Personal Life, Teaching, and Writing
In 1948 Dmytryk married actress Jean Porter, a steadfast partner during the highs and lows of the blacklist years and the long studio career that followed. In later decades he turned increasingly to education and authorship, distilling practical lessons from his editor-director background. His books On Film Editing and On Film Directing became widely used texts, notable for their clear, example-driven guidance on shot selection, continuity, performance, and coverage. He also wrote On Screenwriting (and Other Writing), and in Odd Man Out: A Memoir of the Hollywood Ten he revisited the HUAC ordeal, his controversial decision to testify a second time, and the cost of political division within the film community. His reflections are valued both for candor and for their insider view of a defining Hollywood crisis.

Craft, Themes, and Legacy
Across four decades, Dmytryk balanced studio craftsmanship with topical concerns. As a former editor, he favored economical coverage, logical cutting points, and strong close-ups to anchor character psychology. Thematically, his best films pit flawed individuals against oppressive systems or volatile crowds, from the mob hysteria in Crossfire to the chain of command in The Caine Mutiny. He coaxed against-type performances that reshaped careers, notably Dick Powell's reinvention as a tough leading man and Dean Martin's dramatic credibility in The Young Lions. Though his decision to cooperate with HUAC remains a lasting controversy that distanced him from peers such as Adrian Scott and Dalton Trumbo, his subsequent body of work with figures like Stanley Kramer, Humphrey Bogart, Elizabeth Taylor, Montgomery Clift, Marlon Brando, Henry Fonda, Barbara Stanwyck, and Sean Connery demonstrated a formidable adaptability.

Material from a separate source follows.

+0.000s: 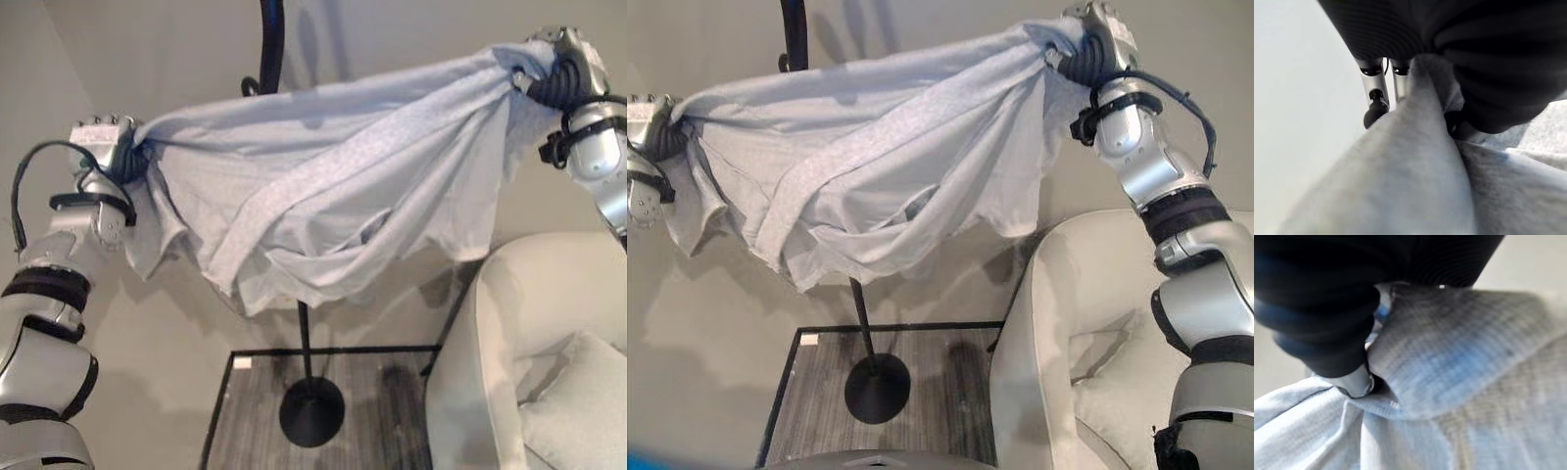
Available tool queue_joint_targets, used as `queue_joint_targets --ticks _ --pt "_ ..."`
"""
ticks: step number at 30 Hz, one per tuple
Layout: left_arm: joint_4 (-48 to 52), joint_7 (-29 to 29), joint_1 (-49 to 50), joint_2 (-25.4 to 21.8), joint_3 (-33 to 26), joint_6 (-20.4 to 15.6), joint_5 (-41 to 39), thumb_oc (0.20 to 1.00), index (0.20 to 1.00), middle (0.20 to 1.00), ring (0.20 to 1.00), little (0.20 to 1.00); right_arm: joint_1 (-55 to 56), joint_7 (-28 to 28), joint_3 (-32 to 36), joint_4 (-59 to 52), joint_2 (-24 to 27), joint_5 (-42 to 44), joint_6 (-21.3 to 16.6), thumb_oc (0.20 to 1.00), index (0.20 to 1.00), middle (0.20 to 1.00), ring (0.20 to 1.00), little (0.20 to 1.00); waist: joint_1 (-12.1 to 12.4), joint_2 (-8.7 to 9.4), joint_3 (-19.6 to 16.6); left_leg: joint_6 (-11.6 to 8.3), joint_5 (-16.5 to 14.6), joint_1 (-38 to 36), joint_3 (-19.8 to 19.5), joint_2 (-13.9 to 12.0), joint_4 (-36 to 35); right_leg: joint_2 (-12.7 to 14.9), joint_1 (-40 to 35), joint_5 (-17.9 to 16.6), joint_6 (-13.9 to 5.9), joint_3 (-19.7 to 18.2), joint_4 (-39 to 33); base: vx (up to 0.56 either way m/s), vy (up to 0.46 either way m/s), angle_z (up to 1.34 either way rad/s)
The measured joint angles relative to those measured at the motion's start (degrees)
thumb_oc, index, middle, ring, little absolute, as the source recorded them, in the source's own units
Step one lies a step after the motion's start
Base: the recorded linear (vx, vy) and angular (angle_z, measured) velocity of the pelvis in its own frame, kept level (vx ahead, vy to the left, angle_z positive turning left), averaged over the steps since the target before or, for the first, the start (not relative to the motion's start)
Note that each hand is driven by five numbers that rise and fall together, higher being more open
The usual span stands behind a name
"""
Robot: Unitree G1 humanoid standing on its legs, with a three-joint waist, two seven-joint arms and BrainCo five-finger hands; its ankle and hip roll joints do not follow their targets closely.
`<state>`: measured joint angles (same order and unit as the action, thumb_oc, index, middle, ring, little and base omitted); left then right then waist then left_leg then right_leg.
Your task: Hang the clothes on the sofa on the clothes rack.
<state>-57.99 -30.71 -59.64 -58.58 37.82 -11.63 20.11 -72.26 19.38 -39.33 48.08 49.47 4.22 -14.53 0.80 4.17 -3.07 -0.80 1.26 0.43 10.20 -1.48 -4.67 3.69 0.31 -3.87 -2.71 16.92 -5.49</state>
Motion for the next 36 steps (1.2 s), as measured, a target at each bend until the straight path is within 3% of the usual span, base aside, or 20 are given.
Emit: queue_joint_targets --ticks 7,10,13,18,23,26,27,29,30,31,32,33,36 --pt "-1.4 2.0 1.7 8.8 -1.4 1.0 -2.1 0.200 0.200 0.200 0.200 0.200 0.7 -1.2 -0.1 4.8 -5.9 1.1 2.4 0.200 0.200 0.200 0.200 0.200 1.0 1.35 2.4 -0.44 2.0 6.7 -1.5 -0.4 0.8 -0.4 6.3 -1.1 1.12 1.5 0.5 -0.12 -0.007 0.10" --pt "1.6 1.6 7.6 13.7 -7.1 0.8 -5.4 0.200 0.200 0.200 0.200 0.200 4.2 -1.0 2.5 3.3 -9.4 1.3 2.2 0.200 0.200 0.200 0.200 0.200 1.0 2.12 5.1 -0.74 2.4 10.4 -1.7 -1.0 2.1 -0.5 10.2 -1.0 0.98 1.3 2.6 -0.13 -0.003 0.02" --pt "1.4 2.3 12.7 19.2 -6.1 0.2 -6.4 0.200 0.200 0.200 0.200 0.200 6.3 -3.0 0.5 3.1 -12.5 1.3 2.8 0.200 0.200 0.200 0.200 0.200 1.0 2.65 7.5 -0.63 3.0 12.2 -1.6 -1.0 2.0 -0.7 11.7 -1.8 1.67 1.4 2.0 -0.03 0.007 0.02" --pt "5.4 2.1 21.6 25.4 -11.8 -0.6 -8.4 0.200 0.200 0.200 0.200 0.200 10.7 -3.6 1.5 -6.0 -13.9 2.0 2.6 0.200 0.200 0.200 0.200 0.200 1.0 3.23 8.9 -0.66 3.0 10.3 -1.1 -1.3 0.9 -1.3 10.0 -2.2 1.75 0.9 0.3 -0.05 0.016 -0.07" --pt "14.4 1.6 33.3 31.7 -18.5 -0.8 -12.6 0.200 0.200 0.200 0.200 0.200 24.6 -3.7 7.2 -20.8 -15.1 3.6 1.2 0.200 0.200 0.200 0.200 0.200 1.1 3.42 10.3 -0.86 3.1 7.1 0.3 -1.5 -0.4 -1.7 7.7 -2.0 1.41 -0.4 -0.1 0.01 0.009 -0.13" --pt "18.3 1.5 38.3 37.3 -20.5 -1.1 -16.8 0.200 0.200 0.200 0.200 0.200 33.7 -3.6 11.0 -26.0 -19.2 5.4 1.3 0.200 0.200 0.200 0.200 0.200 1.0 3.48 10.6 -0.92 3.0 6.3 0.5 -1.5 -0.5 -1.7 7.1 -1.8 1.12 -0.7 -0.1 0.05 0.003 -0.05" --pt "21.1 1.2 40.8 39.6 -21.9 -1.9 -19.7 0.495 0.495 0.495 0.495 0.495 36.9 -3.5 11.8 -27.2 -21.9 5.9 0.9 0.200 0.200 0.200 0.200 0.200 0.9 3.46 10.7 -0.92 3.0 6.0 0.7 -1.5 -0.5 -1.7 7.0 -1.9 1.19 -1.0 -0.1 0.05 0.001 -0.12" --pt "22.3 1.1 41.8 41.1 -21.8 -2.1 -23.7 1.000 1.000 1.000 1.000 1.000 38.8 -3.7 12.0 -27.1 -24.2 5.9 0.7 0.200 0.200 0.200 0.200 0.200 1.0 3.33 10.8 -0.92 3.0 5.6 1.2 -1.6 -0.6 -1.7 6.7 -1.9 1.19 -1.3 -0.1 0.05 -0.006 -0.11" --pt "24.4 1.1 43.7 42.4 -22.2 -2.5 -28.0 1.000 1.000 1.000 1.000 1.000 40.8 -3.4 12.4 -27.0 -27.0 6.5 0.4 0.200 0.200 0.200 0.200 0.200 1.0 3.24 10.9 -1.14 2.9 4.6 1.5 -1.7 -0.6 -1.8 5.8 -1.9 1.16 -1.5 -0.1 0.04 -0.008 -0.09" --pt "25.0 1.2 44.5 43.1 -22.3 -2.7 -29.5 1.000 1.000 1.000 1.000 1.000 41.6 -3.7 11.8 -26.9 -27.6 7.1 0.4 0.288 0.288 0.288 0.288 0.288 1.0 3.01 11.1 -1.22 2.8 4.1 1.5 -1.7 -0.6 -1.8 5.3 -1.8 1.13 -1.6 -0.1 0.04 -0.005 -0.06" --pt "26.6 2.1 45.6 43.9 -21.3 -2.7 -32.3 1.000 1.000 1.000 1.000 1.000 42.7 -3.8 11.9 -26.9 -29.0 7.7 0.2 0.705 0.705 0.705 0.705 0.705 1.0 2.72 11.1 -1.23 2.8 4.0 1.5 -1.7 -0.6 -1.7 5.3 -1.8 1.13 -1.6 -0.1 0.04 -0.007 -0.02" --pt "30.3 4.0 48.1 43.5 -20.5 -3.4 -37.5 1.000 1.000 1.000 1.000 1.000 44.8 -3.8 12.6 -26.7 -31.0 10.4 0.1 1.000 1.000 1.000 1.000 1.000 1.0 2.40 11.2 -1.28 2.7 3.6 1.5 -1.7 -0.6 -1.7 4.9 -1.7 1.16 -1.7 -0.1 0.04 -0.007 0.00" --pt "32.0 7.5 50.4 45.1 -19.8 -3.4 -45.1 1.000 1.000 1.000 1.000 1.000 48.2 -4.6 11.7 -24.9 -33.7 13.0 0.9 1.000 1.000 1.000 1.000 1.000 1.0 0.93 11.3 -1.17 2.4 2.3 1.5 -1.7 -0.6 -1.7 3.5 -1.5 1.21 -1.6 -0.1 0.04 -0.003 0.01"
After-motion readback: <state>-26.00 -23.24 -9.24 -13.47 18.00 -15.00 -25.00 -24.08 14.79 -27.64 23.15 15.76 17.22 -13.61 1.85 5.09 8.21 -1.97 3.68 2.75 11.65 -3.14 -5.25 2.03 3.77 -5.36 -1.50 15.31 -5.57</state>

Dmytryk died on July 1, 1999, in Encino, California. Today he is remembered as a major American director who helped define film noir in the 1940s, steered some of the 1950s' most prominent studio pictures, and left a durable footprint as a teacher and author. His career embodies the artistic heights and the moral complexities of Hollywood's most contentious era, and his films continue to be studied for their craftsmanship, their social bite, and their performances.